__Task details__: Find each line of the entries with the string "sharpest", please, and copy it.
START Material provided
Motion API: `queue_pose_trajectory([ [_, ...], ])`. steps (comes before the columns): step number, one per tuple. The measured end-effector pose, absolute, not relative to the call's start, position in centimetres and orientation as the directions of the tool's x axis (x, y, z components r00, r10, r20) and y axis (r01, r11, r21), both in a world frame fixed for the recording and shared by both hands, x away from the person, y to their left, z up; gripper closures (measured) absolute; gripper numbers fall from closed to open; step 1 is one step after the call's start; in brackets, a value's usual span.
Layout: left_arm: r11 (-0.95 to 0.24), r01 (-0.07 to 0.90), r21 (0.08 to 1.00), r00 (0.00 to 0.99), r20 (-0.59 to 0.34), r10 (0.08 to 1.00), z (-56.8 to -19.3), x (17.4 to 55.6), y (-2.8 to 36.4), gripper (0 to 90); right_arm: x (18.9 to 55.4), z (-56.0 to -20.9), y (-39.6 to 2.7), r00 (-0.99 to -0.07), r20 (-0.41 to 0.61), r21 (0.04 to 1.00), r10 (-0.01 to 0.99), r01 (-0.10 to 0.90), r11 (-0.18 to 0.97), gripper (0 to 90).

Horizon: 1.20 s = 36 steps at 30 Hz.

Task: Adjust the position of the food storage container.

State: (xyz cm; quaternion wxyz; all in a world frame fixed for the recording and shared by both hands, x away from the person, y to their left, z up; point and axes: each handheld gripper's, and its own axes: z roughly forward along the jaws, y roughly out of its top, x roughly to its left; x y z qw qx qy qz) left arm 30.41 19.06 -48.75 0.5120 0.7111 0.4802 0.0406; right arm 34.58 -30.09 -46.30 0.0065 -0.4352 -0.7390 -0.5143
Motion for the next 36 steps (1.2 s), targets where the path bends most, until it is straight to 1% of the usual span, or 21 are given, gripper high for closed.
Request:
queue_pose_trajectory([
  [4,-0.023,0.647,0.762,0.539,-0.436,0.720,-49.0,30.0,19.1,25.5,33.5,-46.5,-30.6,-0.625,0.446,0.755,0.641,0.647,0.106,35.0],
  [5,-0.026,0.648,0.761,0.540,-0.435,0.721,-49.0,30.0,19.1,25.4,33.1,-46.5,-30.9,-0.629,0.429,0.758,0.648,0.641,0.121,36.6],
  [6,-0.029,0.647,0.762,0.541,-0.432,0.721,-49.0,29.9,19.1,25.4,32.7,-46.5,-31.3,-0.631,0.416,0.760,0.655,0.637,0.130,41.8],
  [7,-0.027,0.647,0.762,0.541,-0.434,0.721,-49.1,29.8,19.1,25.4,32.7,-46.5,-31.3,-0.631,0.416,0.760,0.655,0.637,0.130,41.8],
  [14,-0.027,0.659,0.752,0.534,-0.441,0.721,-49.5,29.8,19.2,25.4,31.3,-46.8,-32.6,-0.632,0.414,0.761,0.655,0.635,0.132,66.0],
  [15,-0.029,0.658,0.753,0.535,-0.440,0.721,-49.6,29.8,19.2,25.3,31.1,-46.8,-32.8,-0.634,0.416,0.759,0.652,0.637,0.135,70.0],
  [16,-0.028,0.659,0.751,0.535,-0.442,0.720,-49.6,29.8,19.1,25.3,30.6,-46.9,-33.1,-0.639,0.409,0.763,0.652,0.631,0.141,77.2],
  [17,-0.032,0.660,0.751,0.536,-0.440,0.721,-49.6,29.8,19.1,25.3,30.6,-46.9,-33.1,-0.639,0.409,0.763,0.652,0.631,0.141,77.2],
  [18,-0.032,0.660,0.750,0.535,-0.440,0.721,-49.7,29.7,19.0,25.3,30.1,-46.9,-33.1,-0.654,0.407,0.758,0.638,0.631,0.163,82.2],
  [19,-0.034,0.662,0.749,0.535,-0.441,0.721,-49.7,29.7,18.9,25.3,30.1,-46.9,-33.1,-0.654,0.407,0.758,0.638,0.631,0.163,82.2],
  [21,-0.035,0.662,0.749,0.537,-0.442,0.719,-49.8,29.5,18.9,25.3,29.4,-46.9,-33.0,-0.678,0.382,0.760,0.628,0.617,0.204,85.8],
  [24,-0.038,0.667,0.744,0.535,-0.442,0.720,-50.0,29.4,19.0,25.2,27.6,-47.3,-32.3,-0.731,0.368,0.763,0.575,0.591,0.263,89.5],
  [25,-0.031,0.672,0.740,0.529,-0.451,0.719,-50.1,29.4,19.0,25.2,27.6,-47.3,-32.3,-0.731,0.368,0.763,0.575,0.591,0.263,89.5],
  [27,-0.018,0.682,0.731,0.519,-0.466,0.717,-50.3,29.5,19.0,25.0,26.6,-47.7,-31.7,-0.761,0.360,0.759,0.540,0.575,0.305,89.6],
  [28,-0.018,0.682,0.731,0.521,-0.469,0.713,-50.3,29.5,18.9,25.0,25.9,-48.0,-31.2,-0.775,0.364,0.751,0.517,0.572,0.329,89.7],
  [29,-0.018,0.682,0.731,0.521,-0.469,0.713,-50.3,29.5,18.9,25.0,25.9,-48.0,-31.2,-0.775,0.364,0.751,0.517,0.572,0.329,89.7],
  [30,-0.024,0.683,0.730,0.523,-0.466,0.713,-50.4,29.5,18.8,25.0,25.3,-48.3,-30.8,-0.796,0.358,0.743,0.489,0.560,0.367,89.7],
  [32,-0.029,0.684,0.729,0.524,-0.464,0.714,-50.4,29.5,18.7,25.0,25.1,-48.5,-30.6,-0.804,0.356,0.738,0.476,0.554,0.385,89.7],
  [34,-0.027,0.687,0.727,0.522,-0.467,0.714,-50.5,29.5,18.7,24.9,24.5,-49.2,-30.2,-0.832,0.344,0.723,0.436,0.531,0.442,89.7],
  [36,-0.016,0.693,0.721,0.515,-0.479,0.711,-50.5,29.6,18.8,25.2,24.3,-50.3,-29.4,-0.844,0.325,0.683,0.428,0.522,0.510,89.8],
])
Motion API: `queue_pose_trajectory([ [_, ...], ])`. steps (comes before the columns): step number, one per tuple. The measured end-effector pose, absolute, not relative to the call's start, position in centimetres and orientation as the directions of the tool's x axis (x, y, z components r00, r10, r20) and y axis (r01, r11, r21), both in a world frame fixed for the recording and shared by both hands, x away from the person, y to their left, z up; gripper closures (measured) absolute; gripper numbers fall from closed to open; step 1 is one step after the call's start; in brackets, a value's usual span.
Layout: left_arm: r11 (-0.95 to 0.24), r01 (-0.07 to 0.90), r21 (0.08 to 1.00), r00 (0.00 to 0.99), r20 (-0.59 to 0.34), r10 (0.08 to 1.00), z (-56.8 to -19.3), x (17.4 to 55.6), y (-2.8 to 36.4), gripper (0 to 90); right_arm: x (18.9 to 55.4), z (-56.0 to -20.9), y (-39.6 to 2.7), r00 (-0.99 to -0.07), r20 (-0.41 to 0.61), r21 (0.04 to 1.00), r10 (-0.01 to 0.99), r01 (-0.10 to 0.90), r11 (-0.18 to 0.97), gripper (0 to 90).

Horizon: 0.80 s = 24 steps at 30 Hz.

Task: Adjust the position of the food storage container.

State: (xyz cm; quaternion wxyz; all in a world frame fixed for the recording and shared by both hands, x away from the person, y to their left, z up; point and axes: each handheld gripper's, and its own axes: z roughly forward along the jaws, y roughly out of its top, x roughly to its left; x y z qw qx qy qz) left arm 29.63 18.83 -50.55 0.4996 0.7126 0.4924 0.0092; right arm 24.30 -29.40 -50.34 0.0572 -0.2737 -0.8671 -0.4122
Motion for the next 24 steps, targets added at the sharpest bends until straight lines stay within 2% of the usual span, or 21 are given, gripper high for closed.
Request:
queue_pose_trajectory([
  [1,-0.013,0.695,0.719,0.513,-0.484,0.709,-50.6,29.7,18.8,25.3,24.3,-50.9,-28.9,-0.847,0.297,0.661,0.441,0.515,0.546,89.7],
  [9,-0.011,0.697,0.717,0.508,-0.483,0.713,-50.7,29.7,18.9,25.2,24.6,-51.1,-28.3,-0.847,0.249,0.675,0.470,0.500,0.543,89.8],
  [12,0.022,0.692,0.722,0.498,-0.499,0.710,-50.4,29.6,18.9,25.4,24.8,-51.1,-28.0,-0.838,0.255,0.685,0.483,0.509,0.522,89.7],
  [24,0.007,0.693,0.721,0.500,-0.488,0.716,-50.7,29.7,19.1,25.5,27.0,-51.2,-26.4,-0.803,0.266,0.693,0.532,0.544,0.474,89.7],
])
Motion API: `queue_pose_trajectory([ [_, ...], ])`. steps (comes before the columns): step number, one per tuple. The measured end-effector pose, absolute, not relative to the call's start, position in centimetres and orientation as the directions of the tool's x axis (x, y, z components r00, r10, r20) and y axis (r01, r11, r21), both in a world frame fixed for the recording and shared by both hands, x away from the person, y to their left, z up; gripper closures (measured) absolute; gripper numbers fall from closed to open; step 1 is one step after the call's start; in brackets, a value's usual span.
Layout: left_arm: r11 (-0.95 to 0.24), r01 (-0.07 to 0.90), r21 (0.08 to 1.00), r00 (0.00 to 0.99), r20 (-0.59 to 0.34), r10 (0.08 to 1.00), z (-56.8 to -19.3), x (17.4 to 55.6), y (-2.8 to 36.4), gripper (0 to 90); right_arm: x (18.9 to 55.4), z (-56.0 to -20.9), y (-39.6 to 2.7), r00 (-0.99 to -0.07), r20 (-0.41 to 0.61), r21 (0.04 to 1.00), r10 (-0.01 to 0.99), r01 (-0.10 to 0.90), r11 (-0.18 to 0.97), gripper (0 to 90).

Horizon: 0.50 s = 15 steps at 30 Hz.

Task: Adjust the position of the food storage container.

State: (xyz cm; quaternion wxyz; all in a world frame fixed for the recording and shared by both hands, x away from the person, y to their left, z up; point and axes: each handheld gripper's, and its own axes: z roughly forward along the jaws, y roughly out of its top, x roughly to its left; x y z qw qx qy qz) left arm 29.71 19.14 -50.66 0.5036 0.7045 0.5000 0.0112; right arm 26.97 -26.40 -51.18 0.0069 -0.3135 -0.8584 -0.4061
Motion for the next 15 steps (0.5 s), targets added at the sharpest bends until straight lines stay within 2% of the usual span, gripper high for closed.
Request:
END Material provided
__Finished exercise__:
Motion for the next 24 steps, targets added at the sharpest bends until straight lines stay within 2% of the usual span, or 21 are given, gripper high for closed.
Motion for the next 15 steps (0.5 s), targets added at the sharpest bends until straight lines stay within 2% of the usual span, gripper high for closed.

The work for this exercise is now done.